Na mesquita eles podem realizar suas cinco orações diárias obrigatórias, sete vezes por semana. A mesquita também está aberta ao público para visitações. Seguindo a arquitetura tradicional islâmica que dá vazão aos espaços interiores, a estrutura do templo recebe o mesmo estilo das demais obras muçulmanas. Suas duas torres brancas com cúpulas nas pontas se destacam, à distância, no Centro da cidade. Além dos salões para a realizar as orações, a mesquita conta também com salas de estudos construídas para oferecer cursos sobre a religião aos interessados pelo Islã, para ensinar a leitura do Alcorão e também da língua árabe. Às sextas-feiras, a partir do meio-dia, o sheik Hamed, atual líder religioso do templo, profere um sermão seguido de oração.
“No Centro Islâmico não falamos em dinheiro.
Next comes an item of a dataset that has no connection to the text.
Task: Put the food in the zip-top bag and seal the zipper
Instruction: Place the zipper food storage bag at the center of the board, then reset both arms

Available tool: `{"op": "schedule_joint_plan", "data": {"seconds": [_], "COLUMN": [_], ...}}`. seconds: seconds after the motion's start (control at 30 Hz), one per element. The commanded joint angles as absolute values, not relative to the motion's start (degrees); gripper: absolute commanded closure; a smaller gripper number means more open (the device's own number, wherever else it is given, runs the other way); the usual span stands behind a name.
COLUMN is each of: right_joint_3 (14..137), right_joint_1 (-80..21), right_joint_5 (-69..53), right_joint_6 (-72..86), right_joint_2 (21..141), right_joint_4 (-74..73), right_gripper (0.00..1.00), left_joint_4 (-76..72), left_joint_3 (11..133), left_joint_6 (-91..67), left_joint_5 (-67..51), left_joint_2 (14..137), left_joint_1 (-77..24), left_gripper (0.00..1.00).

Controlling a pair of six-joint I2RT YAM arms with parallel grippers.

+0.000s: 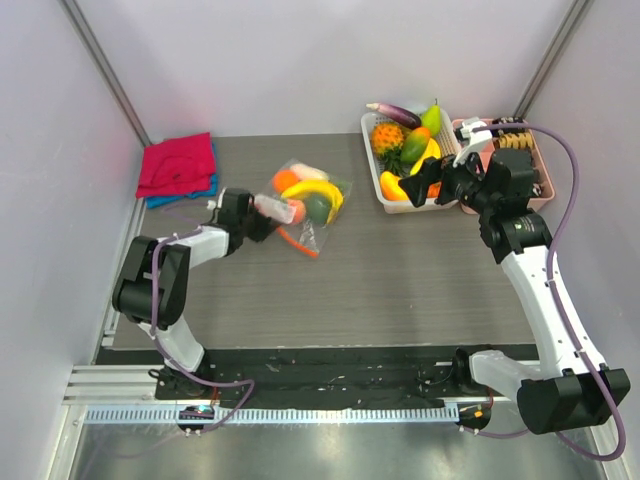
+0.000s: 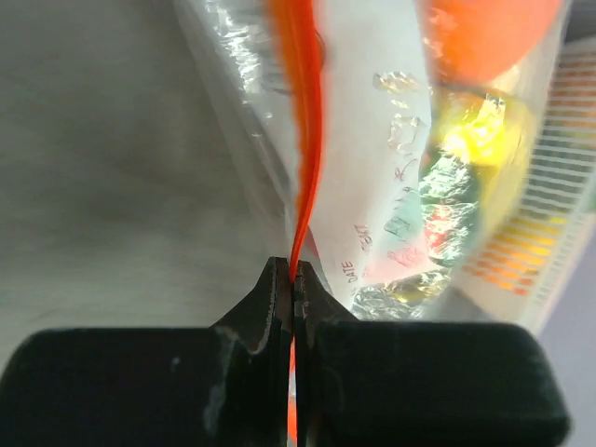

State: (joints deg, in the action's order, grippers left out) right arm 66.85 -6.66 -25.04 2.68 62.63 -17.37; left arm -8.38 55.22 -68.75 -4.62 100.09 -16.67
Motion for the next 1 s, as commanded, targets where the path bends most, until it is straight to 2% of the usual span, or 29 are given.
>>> {"op": "schedule_joint_plan", "data": {"seconds": [0.0, 0.07, 0.13, 0.17, 0.2, 0.23, 0.3, 0.37, 0.43, 0.6, 0.63, 0.8, 0.83, 0.97], "right_joint_3": [66.8, 66.62, 66.62, 66.71, 66.62, 66.53, 66.1, 66.09, 66.09, 65.65, 65.57, 64.78, 64.43, 61.88], "right_joint_1": [-6.42, -6.42, -6.42, -6.42, -6.42, -6.42, -6.42, -6.42, -6.42, -6.42, -6.33, -5.54, -5.28, -2.56], "right_joint_5": [-28.29, -28.83, -29.18, -29.18, -29.18, -28.92, -28.57, -28.13, -27.78, -26.55, -26.19, -23.38, -23.03, -22.59], "right_joint_6": [2.02, 2.28, 2.37, 2.37, 2.2, 2.11, 1.5, 1.23, 1.14, 2.63, 3.07, 7.28, 9.21, 13.78], "right_joint_2": [61.17, 61.35, 61.61, 61.61, 61.7, 61.26, 60.82, 60.3, 59.94, 59.24, 59.15, 59.15, 59.06, 58.97], "right_joint_4": [-15.91, -15.82, -15.73, -15.73, -15.82, -15.91, -16.08, -16.52, -17.4, -19.59, -20.03, -23.72, -24.17, -25.22], "right_gripper": [0.0, 0.0, 0.0, 0.0, 0.0, 0.0, 0.0, 0.0, 0.0, 0.0, 0.0, 0.0, 0.0, 0.0], "left_joint_4": [-5.11, -4.04, -2.03, -1.59, -0.54, 2.43, 4.56, 9.21, 14.21, 25.56, 26.97, 47.96, 50.69, 62.47], "left_joint_3": [48.09, 45.71, 44.31, 43.86, 43.51, 42.98, 42.37, 41.92, 42.1, 46.56, 48.5, 69.99, 72.83, 83.48], "left_joint_6": [-68.47, -69.43, -69.96, -69.87, -69.79, -69.61, -68.13, -66.63, -63.03, -51.27, -43.24, -19.73, -13.08, -5.04], "left_joint_5": [-3.78, -5.79, -6.94, -7.47, -7.3, -7.47, -11.06, -12.13, -12.22, -15.01, -17.9, -25.31, -24.96, -16.01], "left_joint_2": [89.94, 88.16, 86.14, 85.26, 83.34, 82.02, 79.64, 75.25, 70.34, 62.76, 63.28, 70.13, 71.27, 77.77], "left_joint_1": [-14.5, -14.41, -14.41, -14.5, -14.41, -14.41, -14.59, -14.68, -14.5, -13.01, -11.88, -9.76, -9.76, -9.49], "left_gripper": [0.98, 0.95, 0.82, 0.74, 0.52, 0.42, 0.27, 0.23, 0.0, 0.0, 0.0, 0.0, 0.0, 0.0]}}
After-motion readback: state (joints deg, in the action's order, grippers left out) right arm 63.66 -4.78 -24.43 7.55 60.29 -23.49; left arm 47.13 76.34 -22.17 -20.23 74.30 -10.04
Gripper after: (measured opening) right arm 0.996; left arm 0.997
Não pedimos e nem aceitamos dinheiro de ninguém. Só aceitamos ajuda de quem já tiver ajudado algum necessitado antes e realmente não estiver precisando da ajuda que quiser nos dar”, falou Walide, recém-saído do Ramadan, mês durante o qual os muçulmanos praticam o seu jejum ritual. “Das 4h50 às 18h05 não podemos nos alimentar e nem beber água e durante o mês inteiro não podemos ter relação sexual com nossas esposas. É uma maneira de nos desmaterializarmos das coisas do dia a dia e fazer esse sacrifício em honra de Deus”, disse.
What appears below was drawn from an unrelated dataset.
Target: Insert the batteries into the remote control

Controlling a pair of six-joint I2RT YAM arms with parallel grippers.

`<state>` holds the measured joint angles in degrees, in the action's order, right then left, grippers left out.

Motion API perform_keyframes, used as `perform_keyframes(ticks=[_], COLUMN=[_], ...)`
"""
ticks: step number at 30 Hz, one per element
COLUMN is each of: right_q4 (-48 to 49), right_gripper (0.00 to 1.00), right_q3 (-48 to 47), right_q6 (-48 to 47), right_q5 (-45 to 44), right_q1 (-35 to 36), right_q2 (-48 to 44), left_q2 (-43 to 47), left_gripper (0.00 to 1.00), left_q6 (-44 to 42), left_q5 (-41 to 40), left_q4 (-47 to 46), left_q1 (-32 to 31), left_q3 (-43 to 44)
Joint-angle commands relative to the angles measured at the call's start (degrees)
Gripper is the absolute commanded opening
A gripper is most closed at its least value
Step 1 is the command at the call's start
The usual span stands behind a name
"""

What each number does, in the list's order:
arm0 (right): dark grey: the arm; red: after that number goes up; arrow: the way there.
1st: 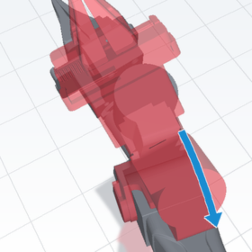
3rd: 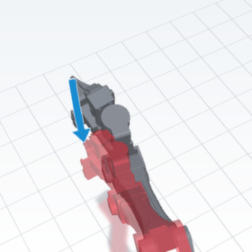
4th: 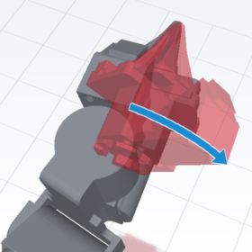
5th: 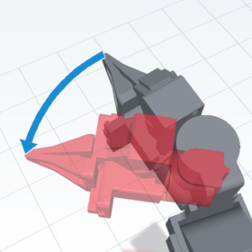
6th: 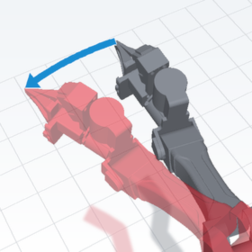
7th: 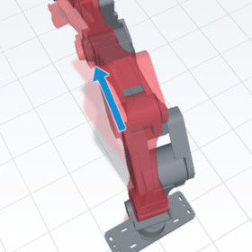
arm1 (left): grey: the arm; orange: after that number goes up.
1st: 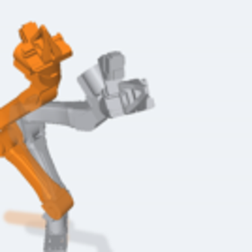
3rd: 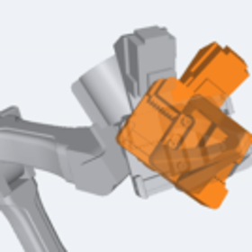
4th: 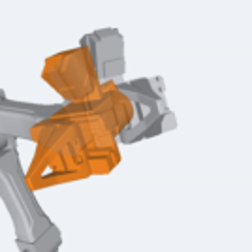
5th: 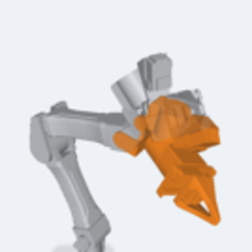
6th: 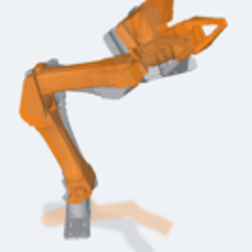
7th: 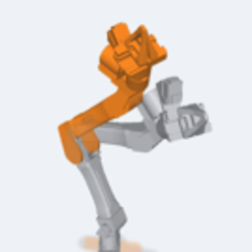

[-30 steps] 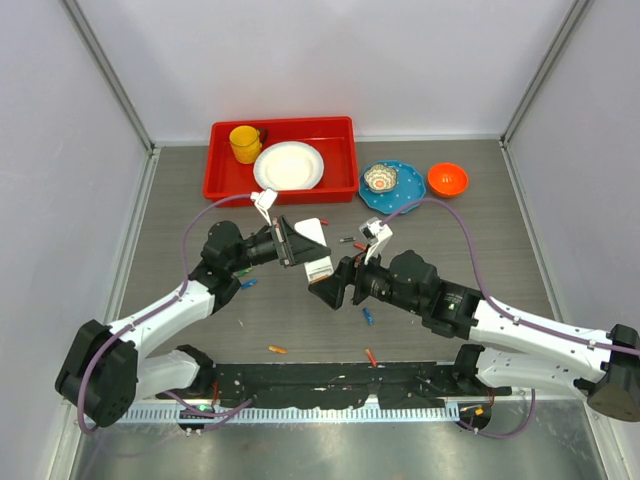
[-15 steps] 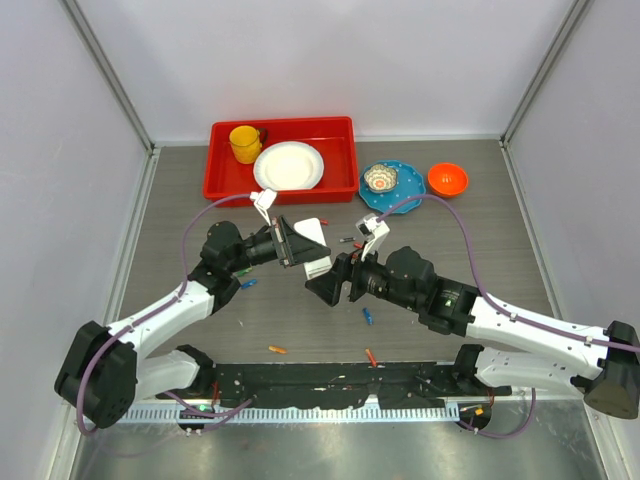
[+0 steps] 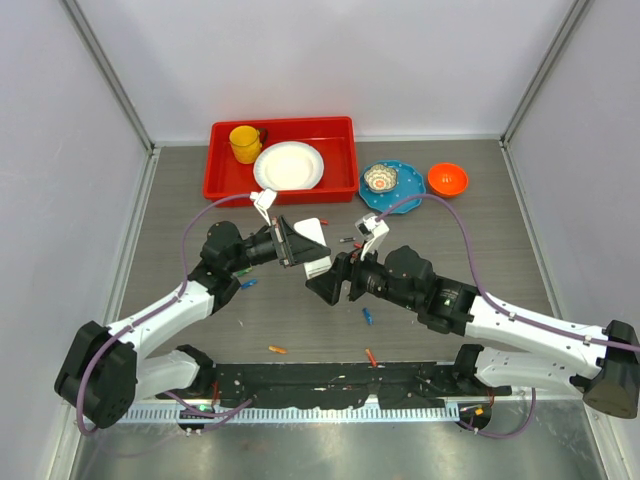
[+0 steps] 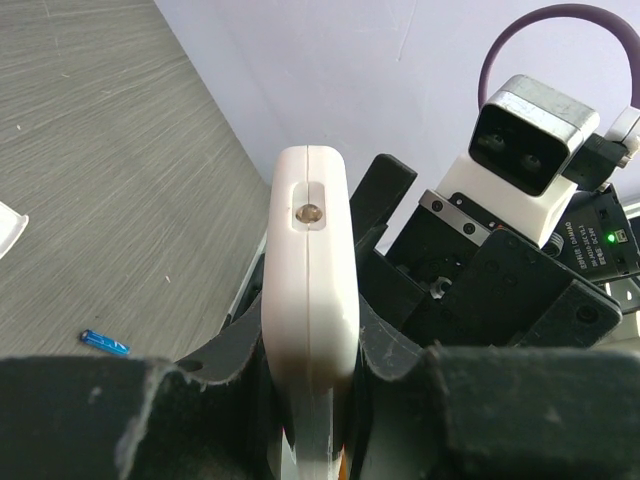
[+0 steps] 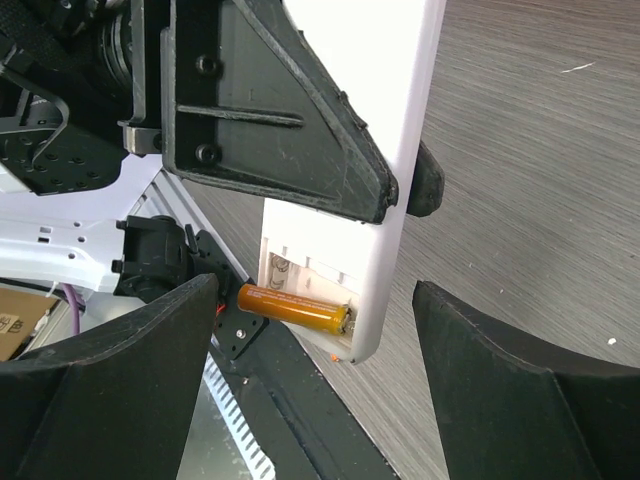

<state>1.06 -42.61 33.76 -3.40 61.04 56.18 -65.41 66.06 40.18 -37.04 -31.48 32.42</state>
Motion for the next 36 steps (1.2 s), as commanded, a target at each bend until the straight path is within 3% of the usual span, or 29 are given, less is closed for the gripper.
perform_keyframes(ticks=[1, 36], right_q4=[0.35, 0.26], right_gripper=[0.84, 0.70], right_q3=[-2.48, -0.37], right_q6=[-0.80, 1.48], right_q5=[-1.17, -3.46], right_q1=[-0.13, -1.36], right_q2=[0.33, -1.16], left_q2=[1.42, 3.00], left_gripper=[0.00, 0.00], left_q6=[0.29, 0.21], left_q5=[0.42, -0.28], left_q4=[-2.95, -2.87], left_q1=[0.11, 0.20], left_q3=[0.09, -0.17])
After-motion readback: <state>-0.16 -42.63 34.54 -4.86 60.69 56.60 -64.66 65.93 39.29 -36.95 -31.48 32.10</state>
“A mensagem que deixo aos amazonenses, diante desse mundo cada vez mais violento, é que busquemos Deus, um Deus que é único, e nos unamos em torno Dele na busca pela paz”.
Quem são os árabes
A palavra árabe se refere não apenas aos povos da Península Arábica, mas também a um grande segmento da população do Oriente Médio e Norte da África, nas Américas, no Chad, Irã e muitos outros lugares. De fato a maior parte dos 100 milhões de árabes vivem na Arábia Saudita, Jordânia, Qatar, Kuwait, Oman, Emirados Árabes, Bahrain, Iêmen, Iraque, Egito, Síria, Israel, Líbano, Líbia, Argélia, Marrocos, Sudão, Tunísia e Turquia.
E todos os árabes consideram a Península Arábica, seu lar ancestral. Foi onde sua língua se originou e é o local onde está o templo mais sagrado de sua religião, a Grande Mesquita, na cidade de Meca.
Muito antes da fundação do Islã, a Arábia era habitada por tribos, algumas viviam em comunidades permanentes, enquanto outras eram nômades. Essas tribos eram descendentes de algumas das duas ramificações de árabes: do patriarca Qahtan e de Ismael, filho do patriarca hebreu Abrahão.
A força mais poderosa no mundo árabe é o Islã (“submissão” aos desejos de Alá). É a religião que molda as atitudes, costumes e a justiça. O Islã é uma religião conservadora, orientada pela tradição baseada na interpretação do Livro Sagrado, o Corão.
Por causa da adesão dos árabes ao Islã, esses ideais de nacionalismo transcendem as fronteiras nacionais. Mesmo assim os Estados Árabes vivem às turras uns contra os outros.